Trans charity swayed kids’ medical referrals
Secret documents have shown the UK’s trans charity Mermaids has had a direct line to the NHS to override doctors who refused to refer children who were unsure about their gender.
Britain’s controversial trans charity Mermaids had a direct line to the National Health Service to override medical doctors who refused to refer children troubled by their biological sex, secret documents have shown.
The NHS clinic, Tavistock, which is under a review following a public backlash for prescribing hormone blockers to children who wanted to change their gender, was forced to produce the documents after initially claiming it didn’t have them.
Britain’s Sunday Telegraph reported Tavistock claimed it didn’t have emails or minutes of meetings with the Mermaid charity chairwoman Susie Green. It was only when the information regulator threatened court action that more than 330 pages were released. The documents show that Ms Green, a trans lobbyist who took her 16-year-old son to Thailand for sex reassignment surgery to become a trans woman called Jackie, demanded to Tavistock that she be considered a “professional” to be able to refer other children to Tavistock when their medical doctors had refused.
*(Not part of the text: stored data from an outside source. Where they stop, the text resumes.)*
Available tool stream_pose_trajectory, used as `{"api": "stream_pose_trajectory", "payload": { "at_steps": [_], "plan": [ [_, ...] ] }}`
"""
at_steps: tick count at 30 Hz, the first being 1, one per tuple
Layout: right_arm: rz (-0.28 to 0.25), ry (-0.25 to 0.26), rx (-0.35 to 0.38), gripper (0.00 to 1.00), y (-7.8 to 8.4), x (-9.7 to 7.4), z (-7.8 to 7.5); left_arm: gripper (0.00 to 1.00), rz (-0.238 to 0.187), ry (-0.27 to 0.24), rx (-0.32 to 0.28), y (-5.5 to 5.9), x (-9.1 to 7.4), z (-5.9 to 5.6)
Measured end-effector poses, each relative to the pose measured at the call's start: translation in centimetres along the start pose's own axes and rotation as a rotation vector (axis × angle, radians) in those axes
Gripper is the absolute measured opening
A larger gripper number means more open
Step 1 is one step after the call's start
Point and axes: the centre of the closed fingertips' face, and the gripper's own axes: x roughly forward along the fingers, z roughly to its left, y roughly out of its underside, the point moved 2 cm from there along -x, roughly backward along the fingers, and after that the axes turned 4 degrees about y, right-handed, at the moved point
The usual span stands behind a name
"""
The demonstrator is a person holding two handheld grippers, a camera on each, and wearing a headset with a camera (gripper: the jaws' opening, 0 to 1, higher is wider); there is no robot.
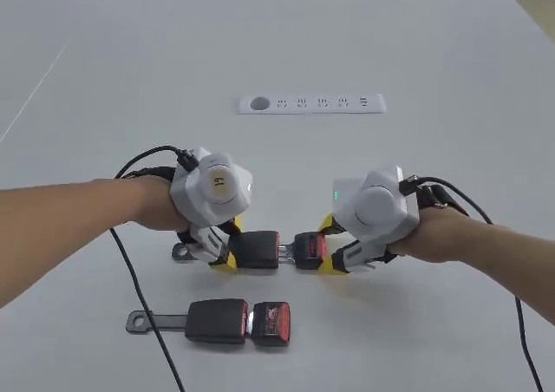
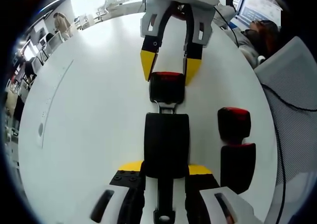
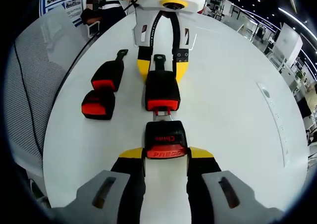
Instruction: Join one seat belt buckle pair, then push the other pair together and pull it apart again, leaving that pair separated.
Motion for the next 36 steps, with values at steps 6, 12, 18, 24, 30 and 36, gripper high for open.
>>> {"api": "stream_pose_trajectory", "payload": {
  "at_steps": [6, 12, 18, 24, 30, 36],
  "plan": [
    [-0.006, 0.004, 0.022, 0.29, 0.0, 0.1, 0.0, 0.31, -0.016, -0.003, -0.002, -0.1, -0.1, 0.0],
    [-0.019, 0.001, 0.025, 0.28, -0.1, 0.2, 0.1, 0.30, 0.002, 0.001, 0.020, -0.1, -0.1, -0.1],
    [-0.020, 0.000, 0.053, 0.28, -0.2, 0.6, 0.2, 0.30, -0.009, -0.001, 0.015, 0.0, 0.0, -0.1],
    [-0.026, 0.000, 0.049, 0.28, -1.2, 1.0, 0.5, 0.30, 0.006, 0.001, 0.024, -0.3, 0.0, -0.2],
    [-0.020, 0.004, 0.055, 0.27, -1.5, 1.1, 0.3, 0.29, 0.001, -0.003, 0.023, -0.3, 0.0, -0.2],
    [-0.020, 0.010, 0.059, 0.26, -1.9, 0.9, 0.6, 0.29, 0.027, -0.003, 0.028, -0.4, 0.1, -0.3]
  ]
}}
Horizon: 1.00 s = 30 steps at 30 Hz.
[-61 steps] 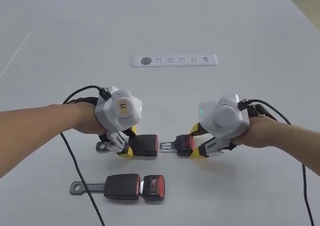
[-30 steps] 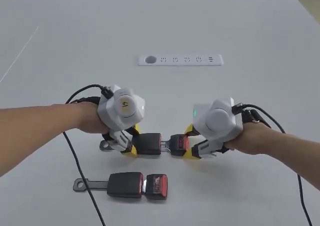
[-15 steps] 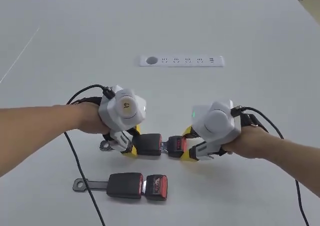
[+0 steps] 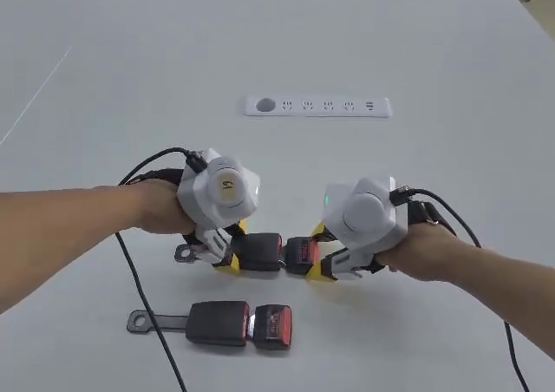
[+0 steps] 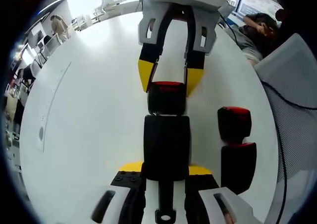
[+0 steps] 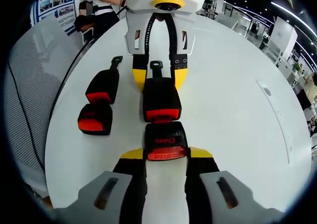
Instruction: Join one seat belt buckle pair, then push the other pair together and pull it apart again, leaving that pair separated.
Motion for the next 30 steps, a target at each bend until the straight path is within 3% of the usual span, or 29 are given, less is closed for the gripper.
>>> {"api": "stream_pose_trajectory", "payload": {
  "at_steps": [19, 30],
  "plan": [
    [0.002, -0.001, -0.008, 0.26, 0.48, -0.16, 0.02, 0.30, -0.003, 0.006, 0.015, 0.24, 0.07, 0.24],
    [0.018, -0.008, -0.035, 0.27, 0.82, -0.09, -0.05, 0.30, 0.024, 0.011, 0.034, 0.34, -0.01, 0.26]
  ]
}}
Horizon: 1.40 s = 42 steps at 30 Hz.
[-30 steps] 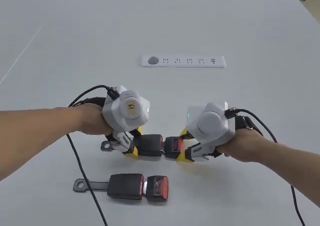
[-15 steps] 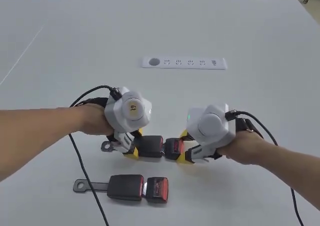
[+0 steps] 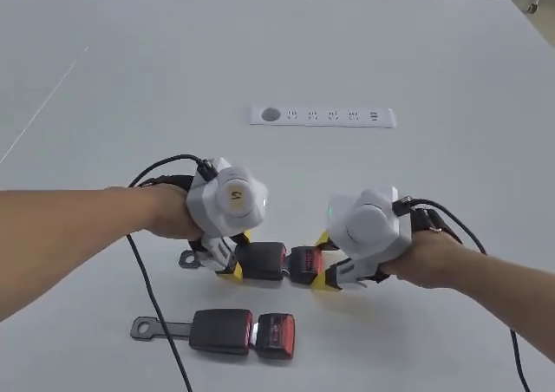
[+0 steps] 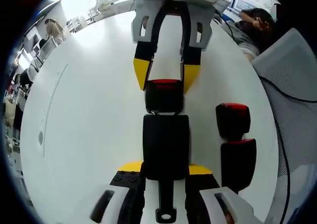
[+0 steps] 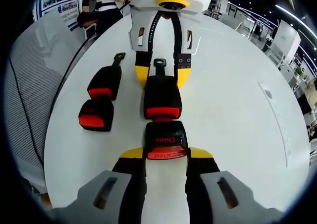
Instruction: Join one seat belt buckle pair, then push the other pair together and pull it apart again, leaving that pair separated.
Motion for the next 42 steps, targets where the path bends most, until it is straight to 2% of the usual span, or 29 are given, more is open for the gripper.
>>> {"api": "stream_pose_trajectory", "payload": {
  "at_steps": [13, 17, 32, 42],
  "plan": [
    [0.010, -0.003, -0.006, 0.28, 1.1, -0.8, -0.1, 0.31, -0.002, -0.001, 0.003, -0.1, -0.1, -0.3],
    [-0.005, -0.004, -0.005, 0.28, 1.1, -0.8, -0.2, 0.31, 0.004, -0.001, 0.003, -0.1, -0.1, -0.2],
    [-0.008, -0.004, -0.005, 0.29, 1.3, -0.9, -0.2, 0.32, 0.003, 0.000, 0.003, -0.1, 0.0, -0.2],
    [0.005, -0.005, -0.003, 0.29, 2.5, -1.6, -0.4, 0.32, 0.007, -0.001, 0.004, -0.1, 0.0, -0.4]
  ]
}}
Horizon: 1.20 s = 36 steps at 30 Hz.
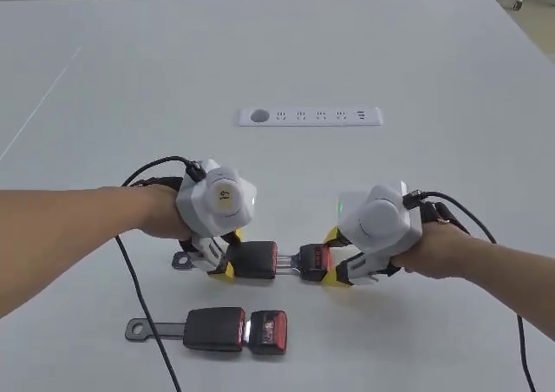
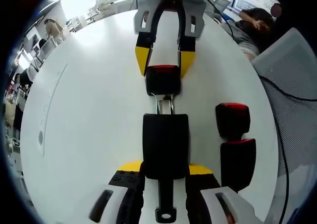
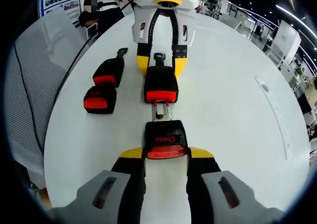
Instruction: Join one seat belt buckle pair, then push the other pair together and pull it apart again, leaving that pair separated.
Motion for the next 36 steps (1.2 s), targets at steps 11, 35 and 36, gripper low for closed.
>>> {"api": "stream_pose_trajectory", "payload": {
  "at_steps": [11, 35, 36],
  "plan": [
    [0.018, 0.002, 0.003, 0.29, 1.4, -0.8, -0.5, 0.32, -0.001, -0.002, -0.007, 0.2, 0.0, 0.4],
    [0.026, -0.004, 0.005, 0.31, 3.6, -2.0, -0.9, 0.33, -0.022, -0.008, -0.029, 0.0, 0.0, 0.0],
    [0.026, -0.005, 0.003, 0.31, 3.6, -2.0, -0.9, 0.33, -0.023, -0.008, -0.031, -0.1, 0.0, -0.1]
  ]
}}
Tavistock would consider referrals from “professionals” such as schools or other medical services.
Ms Green, who has no known formal medical training, had a direct line to Dr Polly Carmichael, Tavistock’s director and a clinical psychologist, the documents show. In one case Ms Green referred a person whose doctor had “repeatedly refused to refer’’.
The revelation that a trans lobby group has had such influence on underage referrals, as well as being advisers on two of the Tavistock clinic’s studies into gender identity, have caused an uproar across England.
Ms Green even helped draft NHS protocol for treating children, including how “hormone blockers will now be considered for any children under 12”.
In 2011, the Tavistock clinic lowered the age at which young people could access puberty blockers from 16 to 12 as part of a research protocol.
Tavistock firstly refused to release the documents, which relate to meetings between 2014 and 2018, relying on an exemption under the Freedom of Information Act of creating “disproportionate or unjustified level of disruption, irritation or distress”.
The Telegraph said when the Information Commissioner’s Office asked them to justify that refusal, the trust withdrew it and said that following “an extensive search of emails … the trust does not hold the requested information”.
The ICO threatened High Court action because it believed on the balance of probabilities Tavistock did hold the information, and the organisation then produced 322 pages of documents.